### [WHAT YOU HAVE TO DO]
Return the lines below in which the string "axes" occurs.

### [DATA]
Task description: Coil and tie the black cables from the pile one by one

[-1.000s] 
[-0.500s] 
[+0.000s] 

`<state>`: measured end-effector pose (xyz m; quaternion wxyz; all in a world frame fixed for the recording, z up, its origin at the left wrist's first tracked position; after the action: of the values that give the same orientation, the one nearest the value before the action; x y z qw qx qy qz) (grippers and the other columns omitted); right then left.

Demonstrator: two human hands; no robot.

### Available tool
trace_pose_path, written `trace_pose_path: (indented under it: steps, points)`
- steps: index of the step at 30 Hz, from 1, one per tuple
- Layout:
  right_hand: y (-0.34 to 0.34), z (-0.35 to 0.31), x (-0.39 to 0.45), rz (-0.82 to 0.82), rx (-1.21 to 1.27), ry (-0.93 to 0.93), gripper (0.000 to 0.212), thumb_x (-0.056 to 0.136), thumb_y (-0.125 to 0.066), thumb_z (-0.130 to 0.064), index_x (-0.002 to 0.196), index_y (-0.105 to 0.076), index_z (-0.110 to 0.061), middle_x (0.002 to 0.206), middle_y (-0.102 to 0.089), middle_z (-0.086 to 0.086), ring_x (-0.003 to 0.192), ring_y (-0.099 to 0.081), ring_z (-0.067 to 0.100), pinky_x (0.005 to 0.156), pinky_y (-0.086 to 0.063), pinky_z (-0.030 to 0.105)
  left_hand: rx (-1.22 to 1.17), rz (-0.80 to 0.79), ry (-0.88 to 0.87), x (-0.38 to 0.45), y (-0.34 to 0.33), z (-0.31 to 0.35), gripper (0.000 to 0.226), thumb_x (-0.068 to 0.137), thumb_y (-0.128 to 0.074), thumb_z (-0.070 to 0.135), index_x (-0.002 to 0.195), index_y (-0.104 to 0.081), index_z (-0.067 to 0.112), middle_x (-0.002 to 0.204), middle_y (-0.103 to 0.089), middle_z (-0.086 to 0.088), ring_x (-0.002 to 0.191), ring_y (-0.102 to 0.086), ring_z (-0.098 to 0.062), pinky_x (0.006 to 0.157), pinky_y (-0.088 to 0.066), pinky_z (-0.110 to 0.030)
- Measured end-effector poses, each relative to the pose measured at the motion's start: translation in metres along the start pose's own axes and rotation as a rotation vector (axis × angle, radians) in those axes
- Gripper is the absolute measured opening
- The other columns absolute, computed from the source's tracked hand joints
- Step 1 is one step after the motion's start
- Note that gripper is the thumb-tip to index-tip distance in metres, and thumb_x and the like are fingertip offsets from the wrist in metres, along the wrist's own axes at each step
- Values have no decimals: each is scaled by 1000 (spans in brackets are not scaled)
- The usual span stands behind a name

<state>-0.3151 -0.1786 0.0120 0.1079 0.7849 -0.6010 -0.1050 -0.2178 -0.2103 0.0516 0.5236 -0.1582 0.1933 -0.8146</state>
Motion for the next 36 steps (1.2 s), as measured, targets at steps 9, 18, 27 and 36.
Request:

### [THE ANSWER]
- Measured end-effector poses, each relative to the pose measured at the motion's start: translation in metres along the start pose's own axes and rotation as a rotation vector (axis × angle, radians) in those axes
- Note that gripper is the thumb-tip to index-tip distance in metres, and thumb_x and the like are fingertip offsets from the wrist in metres, along the wrist's own axes at each step

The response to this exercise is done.